Weitere 70 Mio. EUR zur Unterstützung der europäischen Obsterzeuger

Morgen, am 1. Juli, werden die bestehenden Sonderstützungsmaßnahmen für Erzeuger von verderblichem Obst, das vom Einfuhrverbot der russischen Behörden betroffen ist, um ein weiteres Jahr bis Ende Juni 2018 verlängert. Die Maßnahmen, für bis zu 70 Mio. EUR zur Verfügung stehen, wurden von der Kommission nach Verhängung des russischen Einfuhrverbots im August 2014 eingeführt.

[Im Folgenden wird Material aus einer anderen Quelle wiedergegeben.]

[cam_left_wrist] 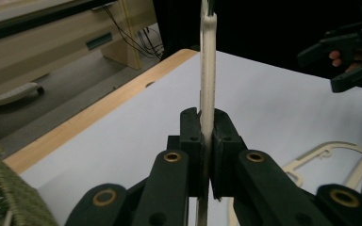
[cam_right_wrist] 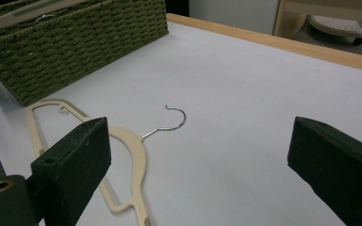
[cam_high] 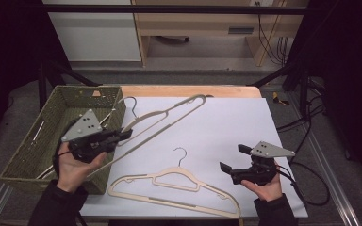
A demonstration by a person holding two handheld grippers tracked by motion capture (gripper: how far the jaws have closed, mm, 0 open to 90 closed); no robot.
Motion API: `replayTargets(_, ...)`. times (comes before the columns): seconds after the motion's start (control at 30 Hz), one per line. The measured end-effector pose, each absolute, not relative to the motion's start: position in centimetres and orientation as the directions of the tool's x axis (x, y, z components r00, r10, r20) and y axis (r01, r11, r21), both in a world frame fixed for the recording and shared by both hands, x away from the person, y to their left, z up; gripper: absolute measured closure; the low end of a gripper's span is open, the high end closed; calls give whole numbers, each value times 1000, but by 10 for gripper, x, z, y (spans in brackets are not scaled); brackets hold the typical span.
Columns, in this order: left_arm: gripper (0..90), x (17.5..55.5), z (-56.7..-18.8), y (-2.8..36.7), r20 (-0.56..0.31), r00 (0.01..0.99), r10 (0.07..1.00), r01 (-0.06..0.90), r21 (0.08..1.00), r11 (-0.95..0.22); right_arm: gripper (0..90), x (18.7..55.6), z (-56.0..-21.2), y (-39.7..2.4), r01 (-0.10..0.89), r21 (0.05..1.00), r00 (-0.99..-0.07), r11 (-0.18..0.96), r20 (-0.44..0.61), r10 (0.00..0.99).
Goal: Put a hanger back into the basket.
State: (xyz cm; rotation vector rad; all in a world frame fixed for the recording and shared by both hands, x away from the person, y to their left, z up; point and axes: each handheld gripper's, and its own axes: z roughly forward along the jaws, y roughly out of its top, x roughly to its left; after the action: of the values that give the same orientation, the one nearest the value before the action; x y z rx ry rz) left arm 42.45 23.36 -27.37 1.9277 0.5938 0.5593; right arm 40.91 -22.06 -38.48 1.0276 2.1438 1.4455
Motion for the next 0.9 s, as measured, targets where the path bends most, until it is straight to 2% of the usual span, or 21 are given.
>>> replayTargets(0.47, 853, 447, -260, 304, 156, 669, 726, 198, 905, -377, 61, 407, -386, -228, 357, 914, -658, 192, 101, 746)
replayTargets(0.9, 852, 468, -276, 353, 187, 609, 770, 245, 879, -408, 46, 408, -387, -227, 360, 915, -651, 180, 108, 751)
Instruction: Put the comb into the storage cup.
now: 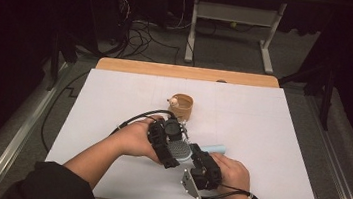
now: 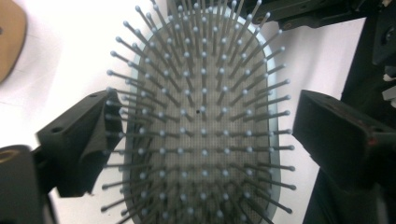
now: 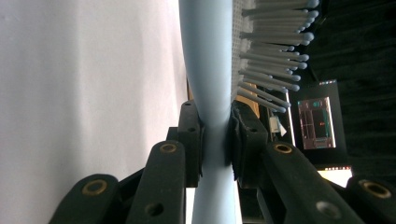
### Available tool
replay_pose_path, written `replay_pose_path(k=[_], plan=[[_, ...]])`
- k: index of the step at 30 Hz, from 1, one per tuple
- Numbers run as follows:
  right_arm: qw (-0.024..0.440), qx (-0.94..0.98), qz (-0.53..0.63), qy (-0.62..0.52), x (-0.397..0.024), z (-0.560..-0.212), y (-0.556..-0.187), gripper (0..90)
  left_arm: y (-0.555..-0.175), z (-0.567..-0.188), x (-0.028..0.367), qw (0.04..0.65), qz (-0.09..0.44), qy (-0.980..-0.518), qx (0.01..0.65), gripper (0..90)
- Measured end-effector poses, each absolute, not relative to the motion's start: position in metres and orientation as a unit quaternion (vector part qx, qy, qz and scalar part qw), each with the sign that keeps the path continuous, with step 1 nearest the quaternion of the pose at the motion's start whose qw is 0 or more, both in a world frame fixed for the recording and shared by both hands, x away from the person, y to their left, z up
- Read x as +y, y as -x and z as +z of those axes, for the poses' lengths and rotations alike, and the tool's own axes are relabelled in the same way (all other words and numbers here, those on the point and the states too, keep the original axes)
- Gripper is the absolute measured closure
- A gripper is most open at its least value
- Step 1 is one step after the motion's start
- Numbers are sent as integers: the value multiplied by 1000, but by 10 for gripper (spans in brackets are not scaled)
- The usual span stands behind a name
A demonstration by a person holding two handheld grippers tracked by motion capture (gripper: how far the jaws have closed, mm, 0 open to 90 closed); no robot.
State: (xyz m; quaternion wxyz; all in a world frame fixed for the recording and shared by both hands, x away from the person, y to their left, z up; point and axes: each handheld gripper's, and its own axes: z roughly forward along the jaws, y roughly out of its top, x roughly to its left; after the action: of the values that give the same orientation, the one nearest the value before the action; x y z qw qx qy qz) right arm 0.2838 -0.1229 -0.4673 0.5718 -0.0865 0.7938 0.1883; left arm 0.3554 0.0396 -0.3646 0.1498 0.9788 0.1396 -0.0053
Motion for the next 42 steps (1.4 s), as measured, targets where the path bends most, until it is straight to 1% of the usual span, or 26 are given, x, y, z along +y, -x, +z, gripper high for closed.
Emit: replay_pose_path(k=[4, 6, 32, 38, 42], plan=[[572, 793, 193, 81, -123, -467, -285, 775, -355, -364, 41, 143, 6, -980, 137, 18], [572, 793, 194, 80, -124, -467, -285, 775, -356, -364, 42, 145, 7, -980, 136, 6], [578, 794, 173, 68, -139, -466, -289, 775, -361, -351, 66, 149, 18, -975, 165, 5], [579, 796, 160, 65, -148, -466, -290, 775, -362, -356, 75, 142, 10, -974, 174, 5], [581, 797, 155, 59, -156, -466, -289, 774, -365, -363, 85, 137, -1, -971, 195, 5]])
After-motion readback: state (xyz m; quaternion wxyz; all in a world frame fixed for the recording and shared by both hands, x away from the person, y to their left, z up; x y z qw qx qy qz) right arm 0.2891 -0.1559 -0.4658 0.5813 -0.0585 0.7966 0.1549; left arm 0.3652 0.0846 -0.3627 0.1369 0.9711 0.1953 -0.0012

Im Rahmen der Regelung werden den europäischen Obstbauern, die ihre Ware an Einrichtungen wie Wohltätigkeitsorganisationen oder Schulen abgeben oder anderweitig verwenden, d. h. verfüttern, kompostieren oder weiterverarbeiten, Ausgleichsleistungen gewährt. Die Regelung sieht eine Höchstmenge von 165 835 t vor, aufgeteilt auf vier verschiedene Arten von Baumobst: Äpfel und Birnen, Pflaumen, Zitrusfrüchte sowie Pfirsiche und Nektarinen. Die Regelung gilt für 12 Mitgliedstaaten, wobei die Rücknahmemengen unterschiedlich sind, damit gewährleistet ist, dass die finanzielle Unterstützung jene Erzeuger erreicht, die den größten Bedarf haben.